• What the exercise asks: Each entry is to be printed again word for word.
======== Supplied material
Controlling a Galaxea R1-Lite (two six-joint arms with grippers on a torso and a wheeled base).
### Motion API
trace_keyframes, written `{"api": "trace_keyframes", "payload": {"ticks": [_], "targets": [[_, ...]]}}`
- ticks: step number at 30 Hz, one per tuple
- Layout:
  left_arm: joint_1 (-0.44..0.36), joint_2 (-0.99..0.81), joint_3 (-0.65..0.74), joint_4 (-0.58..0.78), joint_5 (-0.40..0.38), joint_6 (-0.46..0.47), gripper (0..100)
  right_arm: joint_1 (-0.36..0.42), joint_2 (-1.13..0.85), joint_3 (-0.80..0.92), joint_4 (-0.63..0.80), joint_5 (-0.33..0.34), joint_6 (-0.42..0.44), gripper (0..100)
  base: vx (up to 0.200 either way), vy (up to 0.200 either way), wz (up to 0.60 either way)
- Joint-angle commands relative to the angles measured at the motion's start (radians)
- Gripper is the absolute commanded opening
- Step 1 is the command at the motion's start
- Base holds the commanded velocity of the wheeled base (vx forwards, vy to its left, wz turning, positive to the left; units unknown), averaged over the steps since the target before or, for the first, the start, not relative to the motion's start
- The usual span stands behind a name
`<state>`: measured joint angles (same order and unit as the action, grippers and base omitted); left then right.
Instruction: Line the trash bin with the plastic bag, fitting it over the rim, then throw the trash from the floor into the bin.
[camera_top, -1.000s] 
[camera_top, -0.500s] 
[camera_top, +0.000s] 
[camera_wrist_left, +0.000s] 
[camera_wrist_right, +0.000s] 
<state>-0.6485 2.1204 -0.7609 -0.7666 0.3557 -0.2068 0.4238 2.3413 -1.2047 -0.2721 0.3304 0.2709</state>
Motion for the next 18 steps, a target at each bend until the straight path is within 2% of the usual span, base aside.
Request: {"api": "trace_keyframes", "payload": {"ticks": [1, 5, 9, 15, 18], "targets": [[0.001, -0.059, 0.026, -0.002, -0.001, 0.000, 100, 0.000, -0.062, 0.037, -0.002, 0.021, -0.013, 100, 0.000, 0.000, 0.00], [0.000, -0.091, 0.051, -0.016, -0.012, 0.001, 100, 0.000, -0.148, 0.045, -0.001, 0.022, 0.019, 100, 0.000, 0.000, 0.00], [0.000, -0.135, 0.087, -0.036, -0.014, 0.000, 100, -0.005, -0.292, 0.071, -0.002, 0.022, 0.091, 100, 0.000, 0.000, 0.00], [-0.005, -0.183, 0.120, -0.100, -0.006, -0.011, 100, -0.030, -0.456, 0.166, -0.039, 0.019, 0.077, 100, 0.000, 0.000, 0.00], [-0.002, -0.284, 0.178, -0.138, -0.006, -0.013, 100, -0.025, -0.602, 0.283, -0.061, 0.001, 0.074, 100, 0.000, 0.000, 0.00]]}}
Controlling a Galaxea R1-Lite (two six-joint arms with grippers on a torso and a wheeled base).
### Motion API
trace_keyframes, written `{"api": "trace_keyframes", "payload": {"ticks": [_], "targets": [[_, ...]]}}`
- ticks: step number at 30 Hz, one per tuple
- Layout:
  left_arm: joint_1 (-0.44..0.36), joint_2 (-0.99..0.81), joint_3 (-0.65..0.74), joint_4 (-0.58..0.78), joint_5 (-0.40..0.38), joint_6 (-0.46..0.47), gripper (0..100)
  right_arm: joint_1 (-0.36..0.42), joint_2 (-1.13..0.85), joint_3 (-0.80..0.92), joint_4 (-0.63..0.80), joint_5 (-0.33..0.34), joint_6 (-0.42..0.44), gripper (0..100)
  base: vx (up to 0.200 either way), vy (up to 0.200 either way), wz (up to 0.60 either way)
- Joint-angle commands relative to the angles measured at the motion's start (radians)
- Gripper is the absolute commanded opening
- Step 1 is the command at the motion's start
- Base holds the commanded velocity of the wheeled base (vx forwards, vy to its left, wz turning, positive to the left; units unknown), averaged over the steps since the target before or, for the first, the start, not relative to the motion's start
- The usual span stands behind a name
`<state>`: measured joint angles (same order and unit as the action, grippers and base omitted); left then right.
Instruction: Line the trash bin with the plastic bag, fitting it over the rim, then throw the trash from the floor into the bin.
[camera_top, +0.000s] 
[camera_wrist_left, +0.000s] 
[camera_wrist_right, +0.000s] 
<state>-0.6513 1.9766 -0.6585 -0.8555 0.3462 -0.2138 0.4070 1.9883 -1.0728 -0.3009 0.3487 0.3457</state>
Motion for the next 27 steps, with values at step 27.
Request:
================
• Solution for this task:
Controlling a Galaxea R1-Lite (two six-joint arms with grippers on a torso and a wheeled base).
### Motion API
trace_keyframes, written `{"api": "trace_keyframes", "payload": {"ticks": [_], "targets": [[_, ...]]}}`
- ticks: step number at 30 Hz, one per tuple
- Layout:
  left_arm: joint_1 (-0.44..0.36), joint_2 (-0.99..0.81), joint_3 (-0.65..0.74), joint_4 (-0.58..0.78), joint_5 (-0.40..0.38), joint_6 (-0.46..0.47), gripper (0..100)
  right_arm: joint_1 (-0.36..0.42), joint_2 (-1.13..0.85), joint_3 (-0.80..0.92), joint_4 (-0.63..0.80), joint_5 (-0.33..0.34), joint_6 (-0.42..0.44), gripper (0..100)
  base: vx (up to 0.200 either way), vy (up to 0.200 either way), wz (up to 0.60 either way)
- Joint-angle commands relative to the angles measured at the motion's start (radians)
- Gripper is the absolute commanded opening
- Step 1 is the command at the motion's start
- Base holds the commanded velocity of the wheeled base (vx forwards, vy to its left, wz turning, positive to the left; units unknown), averaged over the steps since the target before or, for the first, the start, not relative to the motion's start
- The usual span stands behind a name
`<state>`: measured joint angles (same order and unit as the action, grippers and base omitted); left then right.
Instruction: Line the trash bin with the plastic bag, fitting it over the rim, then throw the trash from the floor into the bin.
[camera_top, -1.000s] 
[camera_top, -0.500s] 
[camera_top, +0.000s] 
[camera_wrist_left, +0.000s] 
[camera_wrist_right, +0.000s] 
<state>-0.6485 2.1204 -0.7609 -0.7666 0.3557 -0.2068 0.4238 2.3413 -1.2047 -0.2721 0.3304 0.2709</state>
Motion for the next 18 steps, a target at each bend until the straight path is within 2% of the usual span, base aside.
Request: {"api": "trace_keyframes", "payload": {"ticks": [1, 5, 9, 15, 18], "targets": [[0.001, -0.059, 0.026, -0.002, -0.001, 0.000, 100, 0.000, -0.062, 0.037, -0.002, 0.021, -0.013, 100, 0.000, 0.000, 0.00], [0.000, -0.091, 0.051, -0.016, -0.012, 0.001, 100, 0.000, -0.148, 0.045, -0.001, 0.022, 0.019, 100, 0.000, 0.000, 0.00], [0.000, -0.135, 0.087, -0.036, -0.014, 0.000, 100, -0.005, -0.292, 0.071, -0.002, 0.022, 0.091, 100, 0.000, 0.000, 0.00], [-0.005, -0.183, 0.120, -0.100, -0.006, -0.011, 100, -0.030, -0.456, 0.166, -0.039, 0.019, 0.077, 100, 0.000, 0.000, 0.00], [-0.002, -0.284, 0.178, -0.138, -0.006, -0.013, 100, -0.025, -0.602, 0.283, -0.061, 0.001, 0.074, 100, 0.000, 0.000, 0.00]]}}
Controlling a Galaxea R1-Lite (two six-joint arms with grippers on a torso and a wheeled base).
### Motion API
trace_keyframes, written `{"api": "trace_keyframes", "payload": {"ticks": [_], "targets": [[_, ...]]}}`
- ticks: step number at 30 Hz, one per tuple
- Layout:
  left_arm: joint_1 (-0.44..0.36), joint_2 (-0.99..0.81), joint_3 (-0.65..0.74), joint_4 (-0.58..0.78), joint_5 (-0.40..0.38), joint_6 (-0.46..0.47), gripper (0..100)
  right_arm: joint_1 (-0.36..0.42), joint_2 (-1.13..0.85), joint_3 (-0.80..0.92), joint_4 (-0.63..0.80), joint_5 (-0.33..0.34), joint_6 (-0.42..0.44), gripper (0..100)
  base: vx (up to 0.200 either way), vy (up to 0.200 either way), wz (up to 0.60 either way)
- Joint-angle commands relative to the angles measured at the motion's start (radians)
- Gripper is the absolute commanded opening
- Step 1 is the command at the motion's start
- Base holds the commanded velocity of the wheeled base (vx forwards, vy to its left, wz turning, positive to the left; units unknown), averaged over the steps since the target before or, for the first, the start, not relative to the motion's start
- The usual span stands behind a name
`<state>`: measured joint angles (same order and unit as the action, grippers and base omitted); left then right.
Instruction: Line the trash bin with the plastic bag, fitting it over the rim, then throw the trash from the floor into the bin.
[camera_top, +0.000s] 
[camera_wrist_left, +0.000s] 
[camera_wrist_right, +0.000s] 
<state>-0.6513 1.9766 -0.6585 -0.8555 0.3462 -0.2138 0.4070 1.9883 -1.0728 -0.3009 0.3487 0.3457</state>
Motion for the next 27 steps, with values at step 27.
Request:

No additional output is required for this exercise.